The hearing panel approved the hearing board’s recommendation that the respondent be disbarred, pay restitution, and be assessed the costs of the proceedings. The knowing conversion of client funds requires disbarment, at least in the absence of significant factors in mitigation. People v. Young, 864 P.2d 563, 564 (Colo.1993) (knowing conversion of clients’ funds warrants disbarment even absent prior disciplinary history and despite cooperation and making restitution); see also People v. Ogborn, 887 P.2d 21 (Colo.1994) (disbarment appropriate for knowing conversion of client funds despite absence of prior discipline); People v. Robnett, 859 P.2d 872, 878 (Colo.1993) (attorney disbarred for conversion of client funds and deception of client).

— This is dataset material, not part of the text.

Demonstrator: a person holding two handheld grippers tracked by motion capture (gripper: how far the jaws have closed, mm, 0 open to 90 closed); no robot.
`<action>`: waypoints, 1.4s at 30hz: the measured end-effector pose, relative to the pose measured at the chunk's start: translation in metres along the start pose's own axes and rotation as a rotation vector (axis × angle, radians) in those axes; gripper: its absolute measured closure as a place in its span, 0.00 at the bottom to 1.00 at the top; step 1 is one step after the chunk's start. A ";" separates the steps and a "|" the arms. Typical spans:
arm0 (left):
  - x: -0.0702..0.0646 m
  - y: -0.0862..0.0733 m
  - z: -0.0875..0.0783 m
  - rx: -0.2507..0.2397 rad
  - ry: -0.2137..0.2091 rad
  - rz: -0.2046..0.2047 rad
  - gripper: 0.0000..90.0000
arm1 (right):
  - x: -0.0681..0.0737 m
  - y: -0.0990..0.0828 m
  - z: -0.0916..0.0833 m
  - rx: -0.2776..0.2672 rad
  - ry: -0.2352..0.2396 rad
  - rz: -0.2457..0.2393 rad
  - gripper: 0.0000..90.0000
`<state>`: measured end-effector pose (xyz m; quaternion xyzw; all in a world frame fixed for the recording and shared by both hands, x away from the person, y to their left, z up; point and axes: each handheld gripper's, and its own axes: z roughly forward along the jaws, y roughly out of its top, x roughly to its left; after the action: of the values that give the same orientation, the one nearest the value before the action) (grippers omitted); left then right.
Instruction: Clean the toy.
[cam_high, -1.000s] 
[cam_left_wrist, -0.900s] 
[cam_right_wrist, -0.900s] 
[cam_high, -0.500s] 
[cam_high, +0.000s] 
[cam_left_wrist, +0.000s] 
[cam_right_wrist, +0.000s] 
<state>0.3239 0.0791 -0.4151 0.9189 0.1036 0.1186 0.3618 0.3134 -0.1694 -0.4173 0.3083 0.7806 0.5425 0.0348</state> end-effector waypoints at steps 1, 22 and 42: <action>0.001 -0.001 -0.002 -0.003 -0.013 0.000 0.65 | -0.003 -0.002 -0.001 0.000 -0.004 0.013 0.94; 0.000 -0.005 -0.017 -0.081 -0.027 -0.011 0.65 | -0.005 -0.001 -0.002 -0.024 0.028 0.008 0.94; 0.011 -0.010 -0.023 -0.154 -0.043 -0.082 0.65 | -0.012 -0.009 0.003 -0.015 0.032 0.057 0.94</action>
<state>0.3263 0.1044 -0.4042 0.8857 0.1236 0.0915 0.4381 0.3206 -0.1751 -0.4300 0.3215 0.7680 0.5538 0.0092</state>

The American Bar Association’s Standards for Imposing Lawyer Sanctions (1991 & Supp.1992) (ABA Standards) provides that, in the absence of mitigating circumstances, “[djisbarment is generally appropriate when a lawyer knowingly converts client property and causes injury or potential injury to a client.” ABA Standards 4.11. In addition to the amount that the respondent converted from the Abells, the respondent has not paid the Abells’ state tax liability, which has not yet been fully resolved.
*21The respondent defaulted before the hearing board, and no mitigating factors were found. In aggravation, however, the respondent previously received a private censure, id. at 9.22(a); had a dishonest or selfish motive, id. at 9.22(b); there is a pattern of misconduct consisting of multiple misrepresentations and fraudulent acts, id. at 9.22(e); there are multiple disciplinary offenses, id. at 9.22(d); a bad faith obstruction of the disciplinary proceedings by the respondent’s failure to appear and default, id. at 9.22(e); the submission of false statements to the Office of Disciplinary Counsel consisting of the letter purporting to be authored by the Abells, id. at 9.22(f); the refusal to acknowledge the wrongful nature of conduct, id. at 9.22(g); substantial experience in the practice of law, id. at 9.22(i); and indifference to making restitution, id. at 9.22(j).
Disbarment is the only appropriate sanction in this case, and we therefore accept the recommendation of the hearing panel, including the requirement that the respondent make restitution, as set out by the hearing board in its findings of fact and recommendations.
III.
It is hereby ordered that David William Bowman be disbarred and that his name be stricken from the list of attorneys authorized to practice before this court, effective immediately upon the issuance of this opinion. It is also ordered that, prior to any application for readmission, the respondent make restitution to the Abells as set forth on page 12 of the “Findings of Fact and Recommendation of the Hearing Board.” It is further ordered that the respondent pay the costs of this proceeding in the amount of $1,409.87 within ninety days after the announcement of this opinion to the Supreme Court Grievance Committee, 600 Seventeenth Street, Suite 920-S, Denver, Colorado 80202.

. The respondent was admitted to the bar of this court on October 17, 1977, is registered as an attorney upon this court's official records, and is subject to the jurisdiction of this court and its grievance committee in these proceedings. C.R.C.P. 241.1(b). The respondent was immediately suspended from the practice of law by order dated May 6, 1993, pending the resolution of this proceeding.